What you will do:
For the entries that follow, restate word for word the line containing "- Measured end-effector", the line containing "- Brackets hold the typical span", and every line that lies between them.

Extracted material:
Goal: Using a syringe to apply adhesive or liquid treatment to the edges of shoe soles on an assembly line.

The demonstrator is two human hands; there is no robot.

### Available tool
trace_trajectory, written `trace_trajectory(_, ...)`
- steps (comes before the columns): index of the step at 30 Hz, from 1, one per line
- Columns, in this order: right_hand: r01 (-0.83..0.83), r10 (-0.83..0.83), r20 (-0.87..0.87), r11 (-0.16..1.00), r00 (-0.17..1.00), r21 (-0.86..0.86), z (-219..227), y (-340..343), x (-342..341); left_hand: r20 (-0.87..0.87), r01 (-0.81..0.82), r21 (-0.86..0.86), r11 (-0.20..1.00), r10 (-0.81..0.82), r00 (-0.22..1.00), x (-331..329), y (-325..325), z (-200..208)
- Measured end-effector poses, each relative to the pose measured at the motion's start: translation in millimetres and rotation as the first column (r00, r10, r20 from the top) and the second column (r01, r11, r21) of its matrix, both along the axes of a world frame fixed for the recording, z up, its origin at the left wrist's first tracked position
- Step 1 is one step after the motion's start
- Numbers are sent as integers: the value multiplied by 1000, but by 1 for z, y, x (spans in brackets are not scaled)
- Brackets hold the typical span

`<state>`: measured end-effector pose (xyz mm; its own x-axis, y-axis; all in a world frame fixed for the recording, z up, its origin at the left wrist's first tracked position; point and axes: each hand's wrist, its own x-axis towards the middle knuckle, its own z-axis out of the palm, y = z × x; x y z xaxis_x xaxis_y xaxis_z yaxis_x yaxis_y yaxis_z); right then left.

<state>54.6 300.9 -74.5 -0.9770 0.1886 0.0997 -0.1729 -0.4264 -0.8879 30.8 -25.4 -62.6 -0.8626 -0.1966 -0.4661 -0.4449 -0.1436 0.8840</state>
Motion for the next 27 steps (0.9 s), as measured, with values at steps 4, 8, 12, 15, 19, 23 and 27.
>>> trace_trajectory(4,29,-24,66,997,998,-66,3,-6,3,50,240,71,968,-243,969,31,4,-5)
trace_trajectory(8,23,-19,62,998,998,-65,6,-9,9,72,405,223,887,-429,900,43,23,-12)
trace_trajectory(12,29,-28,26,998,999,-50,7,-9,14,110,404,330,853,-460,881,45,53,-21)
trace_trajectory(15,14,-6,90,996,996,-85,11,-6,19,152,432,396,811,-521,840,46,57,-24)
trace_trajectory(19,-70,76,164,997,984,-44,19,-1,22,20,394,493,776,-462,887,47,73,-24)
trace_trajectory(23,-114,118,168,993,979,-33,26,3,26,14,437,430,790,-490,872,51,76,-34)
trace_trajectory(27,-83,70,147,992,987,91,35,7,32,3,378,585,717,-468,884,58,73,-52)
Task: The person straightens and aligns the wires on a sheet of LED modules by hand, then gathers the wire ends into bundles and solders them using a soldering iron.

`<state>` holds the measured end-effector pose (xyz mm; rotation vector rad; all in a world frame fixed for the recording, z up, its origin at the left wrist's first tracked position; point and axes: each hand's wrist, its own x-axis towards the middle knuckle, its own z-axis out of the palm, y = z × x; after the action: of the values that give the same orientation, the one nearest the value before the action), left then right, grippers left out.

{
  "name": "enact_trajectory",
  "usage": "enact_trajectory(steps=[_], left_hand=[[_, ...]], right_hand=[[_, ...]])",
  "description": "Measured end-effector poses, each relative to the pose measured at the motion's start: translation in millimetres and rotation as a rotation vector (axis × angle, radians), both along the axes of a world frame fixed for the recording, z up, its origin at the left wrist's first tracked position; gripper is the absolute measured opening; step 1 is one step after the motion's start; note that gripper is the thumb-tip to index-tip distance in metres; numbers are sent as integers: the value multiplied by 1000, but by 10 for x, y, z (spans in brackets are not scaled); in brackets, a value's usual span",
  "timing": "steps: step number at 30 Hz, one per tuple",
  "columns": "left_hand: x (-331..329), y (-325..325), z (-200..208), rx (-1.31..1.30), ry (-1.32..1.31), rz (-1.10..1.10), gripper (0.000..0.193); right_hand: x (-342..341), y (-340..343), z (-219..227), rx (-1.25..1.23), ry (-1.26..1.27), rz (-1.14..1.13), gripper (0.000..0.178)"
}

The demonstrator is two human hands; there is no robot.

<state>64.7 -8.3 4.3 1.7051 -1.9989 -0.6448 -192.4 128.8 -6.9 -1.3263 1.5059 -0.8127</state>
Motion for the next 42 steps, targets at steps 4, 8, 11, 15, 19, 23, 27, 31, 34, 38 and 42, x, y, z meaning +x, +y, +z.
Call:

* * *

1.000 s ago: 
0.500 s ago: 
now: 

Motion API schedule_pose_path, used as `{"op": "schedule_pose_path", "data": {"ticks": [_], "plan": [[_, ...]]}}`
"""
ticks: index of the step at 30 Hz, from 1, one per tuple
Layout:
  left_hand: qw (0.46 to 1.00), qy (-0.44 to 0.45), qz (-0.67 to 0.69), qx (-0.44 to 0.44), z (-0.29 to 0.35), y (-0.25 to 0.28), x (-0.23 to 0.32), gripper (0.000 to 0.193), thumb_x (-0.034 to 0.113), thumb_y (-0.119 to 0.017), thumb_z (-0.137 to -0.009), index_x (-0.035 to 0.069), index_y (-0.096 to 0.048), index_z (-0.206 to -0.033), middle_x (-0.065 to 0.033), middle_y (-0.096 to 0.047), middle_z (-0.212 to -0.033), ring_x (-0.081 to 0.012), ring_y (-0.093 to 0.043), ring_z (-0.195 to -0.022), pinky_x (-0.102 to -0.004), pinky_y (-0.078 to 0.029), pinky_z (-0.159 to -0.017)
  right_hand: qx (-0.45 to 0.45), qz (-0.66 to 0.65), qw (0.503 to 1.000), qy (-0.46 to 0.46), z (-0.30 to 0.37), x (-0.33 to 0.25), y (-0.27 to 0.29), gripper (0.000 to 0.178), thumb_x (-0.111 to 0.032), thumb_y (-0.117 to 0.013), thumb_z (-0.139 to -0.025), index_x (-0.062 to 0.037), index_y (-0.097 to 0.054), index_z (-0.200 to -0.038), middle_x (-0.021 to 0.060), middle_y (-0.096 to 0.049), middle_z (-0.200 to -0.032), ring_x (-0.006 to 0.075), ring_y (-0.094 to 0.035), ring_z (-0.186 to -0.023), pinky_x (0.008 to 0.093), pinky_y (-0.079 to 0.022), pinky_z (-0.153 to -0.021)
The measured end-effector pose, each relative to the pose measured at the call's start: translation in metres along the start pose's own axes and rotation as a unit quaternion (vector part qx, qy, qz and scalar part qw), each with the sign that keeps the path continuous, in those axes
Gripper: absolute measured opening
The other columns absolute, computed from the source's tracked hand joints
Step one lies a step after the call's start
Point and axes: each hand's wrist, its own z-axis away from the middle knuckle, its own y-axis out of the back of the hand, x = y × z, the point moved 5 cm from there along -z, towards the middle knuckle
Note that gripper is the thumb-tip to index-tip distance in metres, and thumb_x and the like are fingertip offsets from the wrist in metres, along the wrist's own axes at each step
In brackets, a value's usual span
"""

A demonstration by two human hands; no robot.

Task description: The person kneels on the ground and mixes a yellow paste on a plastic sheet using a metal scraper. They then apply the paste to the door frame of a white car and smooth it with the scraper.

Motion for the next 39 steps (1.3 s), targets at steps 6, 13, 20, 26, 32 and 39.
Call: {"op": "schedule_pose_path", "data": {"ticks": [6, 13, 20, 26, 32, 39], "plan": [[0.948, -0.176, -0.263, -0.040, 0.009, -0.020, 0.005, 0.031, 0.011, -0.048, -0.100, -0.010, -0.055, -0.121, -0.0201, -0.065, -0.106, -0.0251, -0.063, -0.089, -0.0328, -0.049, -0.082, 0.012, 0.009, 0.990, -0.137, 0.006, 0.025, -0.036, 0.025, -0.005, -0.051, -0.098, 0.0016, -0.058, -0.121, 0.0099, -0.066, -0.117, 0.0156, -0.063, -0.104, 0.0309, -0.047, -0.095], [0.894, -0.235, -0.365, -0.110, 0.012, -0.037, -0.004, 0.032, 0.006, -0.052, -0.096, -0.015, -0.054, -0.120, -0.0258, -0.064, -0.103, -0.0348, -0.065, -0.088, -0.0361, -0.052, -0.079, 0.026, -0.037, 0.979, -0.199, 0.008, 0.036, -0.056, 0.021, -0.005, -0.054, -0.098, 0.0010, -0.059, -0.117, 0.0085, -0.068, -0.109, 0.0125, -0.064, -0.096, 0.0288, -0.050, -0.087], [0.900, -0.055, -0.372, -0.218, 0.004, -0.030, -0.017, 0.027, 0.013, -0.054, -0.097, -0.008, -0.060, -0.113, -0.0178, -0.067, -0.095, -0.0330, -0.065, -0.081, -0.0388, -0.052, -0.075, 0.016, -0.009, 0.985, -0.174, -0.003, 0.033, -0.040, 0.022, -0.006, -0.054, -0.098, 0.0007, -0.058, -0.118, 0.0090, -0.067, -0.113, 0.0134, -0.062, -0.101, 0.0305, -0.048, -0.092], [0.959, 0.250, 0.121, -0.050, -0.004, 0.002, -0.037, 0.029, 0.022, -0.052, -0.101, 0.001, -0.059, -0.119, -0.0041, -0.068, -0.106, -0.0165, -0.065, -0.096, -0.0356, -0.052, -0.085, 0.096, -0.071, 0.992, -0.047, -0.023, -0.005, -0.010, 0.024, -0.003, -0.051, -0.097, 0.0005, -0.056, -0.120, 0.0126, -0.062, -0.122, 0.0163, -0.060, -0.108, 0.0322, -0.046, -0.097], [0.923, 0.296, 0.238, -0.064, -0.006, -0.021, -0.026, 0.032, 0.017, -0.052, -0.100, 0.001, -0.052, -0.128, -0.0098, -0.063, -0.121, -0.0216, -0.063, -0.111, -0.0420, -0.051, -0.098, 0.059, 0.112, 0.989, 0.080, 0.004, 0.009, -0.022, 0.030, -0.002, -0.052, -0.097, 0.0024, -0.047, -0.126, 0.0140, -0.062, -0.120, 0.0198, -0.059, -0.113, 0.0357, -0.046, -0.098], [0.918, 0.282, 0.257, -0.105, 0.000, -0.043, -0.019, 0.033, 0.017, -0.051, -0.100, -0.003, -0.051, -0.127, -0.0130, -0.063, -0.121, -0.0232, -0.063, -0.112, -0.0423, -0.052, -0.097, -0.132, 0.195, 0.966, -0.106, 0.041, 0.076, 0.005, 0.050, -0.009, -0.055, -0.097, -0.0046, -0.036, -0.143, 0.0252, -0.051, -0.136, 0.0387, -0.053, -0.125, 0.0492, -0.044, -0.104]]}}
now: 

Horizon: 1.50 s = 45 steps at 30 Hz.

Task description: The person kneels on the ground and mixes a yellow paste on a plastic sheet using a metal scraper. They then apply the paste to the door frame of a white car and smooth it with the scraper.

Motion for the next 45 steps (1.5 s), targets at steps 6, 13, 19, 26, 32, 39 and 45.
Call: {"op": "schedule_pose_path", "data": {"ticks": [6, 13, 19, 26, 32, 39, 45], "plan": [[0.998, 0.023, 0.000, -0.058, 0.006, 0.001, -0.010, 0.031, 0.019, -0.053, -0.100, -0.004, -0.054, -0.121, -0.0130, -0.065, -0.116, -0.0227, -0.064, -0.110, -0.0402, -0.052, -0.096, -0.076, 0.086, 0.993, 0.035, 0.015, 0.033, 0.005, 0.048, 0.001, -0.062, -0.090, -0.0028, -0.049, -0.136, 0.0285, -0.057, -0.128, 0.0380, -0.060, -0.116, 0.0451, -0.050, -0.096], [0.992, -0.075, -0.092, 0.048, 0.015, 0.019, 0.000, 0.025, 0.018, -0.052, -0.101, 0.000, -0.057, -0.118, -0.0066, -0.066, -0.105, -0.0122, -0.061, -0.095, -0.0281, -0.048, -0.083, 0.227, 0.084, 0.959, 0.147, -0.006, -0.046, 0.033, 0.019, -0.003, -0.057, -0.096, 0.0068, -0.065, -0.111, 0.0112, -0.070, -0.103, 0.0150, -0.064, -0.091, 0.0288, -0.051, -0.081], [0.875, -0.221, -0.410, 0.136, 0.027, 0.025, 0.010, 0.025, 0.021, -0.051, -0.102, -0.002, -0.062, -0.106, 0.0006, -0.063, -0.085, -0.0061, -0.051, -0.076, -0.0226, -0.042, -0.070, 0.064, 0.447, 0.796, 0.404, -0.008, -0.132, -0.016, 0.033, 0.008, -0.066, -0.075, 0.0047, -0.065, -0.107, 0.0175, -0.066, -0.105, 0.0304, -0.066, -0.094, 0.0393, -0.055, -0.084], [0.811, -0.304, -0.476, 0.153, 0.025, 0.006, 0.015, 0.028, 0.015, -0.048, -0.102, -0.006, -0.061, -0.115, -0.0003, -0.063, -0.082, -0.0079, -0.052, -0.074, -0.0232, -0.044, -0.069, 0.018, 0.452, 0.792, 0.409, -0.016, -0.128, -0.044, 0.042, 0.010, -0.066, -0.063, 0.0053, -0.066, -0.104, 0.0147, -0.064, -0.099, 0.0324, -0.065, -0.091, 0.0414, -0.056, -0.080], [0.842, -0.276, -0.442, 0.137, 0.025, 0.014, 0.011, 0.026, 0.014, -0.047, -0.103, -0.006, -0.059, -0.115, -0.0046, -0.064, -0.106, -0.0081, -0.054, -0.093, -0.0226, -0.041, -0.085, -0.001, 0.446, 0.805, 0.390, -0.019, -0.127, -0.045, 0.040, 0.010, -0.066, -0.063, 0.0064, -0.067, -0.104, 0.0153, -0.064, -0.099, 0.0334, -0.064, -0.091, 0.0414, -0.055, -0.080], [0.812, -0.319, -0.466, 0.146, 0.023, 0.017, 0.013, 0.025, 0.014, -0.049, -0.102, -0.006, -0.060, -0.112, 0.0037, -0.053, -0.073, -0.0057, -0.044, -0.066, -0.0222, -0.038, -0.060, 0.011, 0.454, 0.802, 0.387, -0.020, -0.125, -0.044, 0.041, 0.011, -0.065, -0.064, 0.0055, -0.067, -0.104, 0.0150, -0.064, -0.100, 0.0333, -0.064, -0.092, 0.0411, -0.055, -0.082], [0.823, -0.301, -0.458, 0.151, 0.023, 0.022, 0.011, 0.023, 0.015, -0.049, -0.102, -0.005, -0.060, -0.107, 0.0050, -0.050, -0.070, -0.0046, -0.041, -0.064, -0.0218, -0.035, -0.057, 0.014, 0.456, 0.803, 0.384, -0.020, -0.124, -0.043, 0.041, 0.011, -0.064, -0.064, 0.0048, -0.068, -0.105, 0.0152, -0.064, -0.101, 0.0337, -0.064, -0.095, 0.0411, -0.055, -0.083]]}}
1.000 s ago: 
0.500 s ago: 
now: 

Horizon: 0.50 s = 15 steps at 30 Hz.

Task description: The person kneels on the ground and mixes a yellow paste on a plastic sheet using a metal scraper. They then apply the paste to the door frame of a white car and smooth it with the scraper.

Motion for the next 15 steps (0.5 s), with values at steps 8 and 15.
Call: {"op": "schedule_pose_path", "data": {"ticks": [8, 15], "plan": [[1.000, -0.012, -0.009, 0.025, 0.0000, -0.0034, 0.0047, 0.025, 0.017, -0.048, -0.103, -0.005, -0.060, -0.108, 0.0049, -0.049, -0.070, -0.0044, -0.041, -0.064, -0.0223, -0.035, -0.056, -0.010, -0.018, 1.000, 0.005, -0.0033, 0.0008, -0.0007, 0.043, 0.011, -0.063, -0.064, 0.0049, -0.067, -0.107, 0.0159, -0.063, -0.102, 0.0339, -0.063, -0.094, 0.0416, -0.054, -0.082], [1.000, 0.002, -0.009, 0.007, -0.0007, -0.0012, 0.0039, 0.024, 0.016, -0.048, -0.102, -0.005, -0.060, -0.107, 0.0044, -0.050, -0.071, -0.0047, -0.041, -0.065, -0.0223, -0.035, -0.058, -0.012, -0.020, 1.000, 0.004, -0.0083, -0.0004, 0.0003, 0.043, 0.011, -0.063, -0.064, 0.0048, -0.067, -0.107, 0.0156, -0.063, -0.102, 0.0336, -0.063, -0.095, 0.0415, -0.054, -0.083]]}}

Output of the task:
- Measured end-effector poses, each relative to the pose measured at the motion's start: translation in millimetres and rotation as the first column (r00, r10, r20 from the top) and the second column (r01, r11, r21) of its matrix, both along the axes of a world frame fixed for the recording, z up, its origin at the left wrist's first tracked position
- Step 1 is one step after the motion's start
- Numbers are sent as integers: the value multiplied by 1000, but by 1 for z, y, x (spans in brackets are not scaled)
- Brackets hold the typical span

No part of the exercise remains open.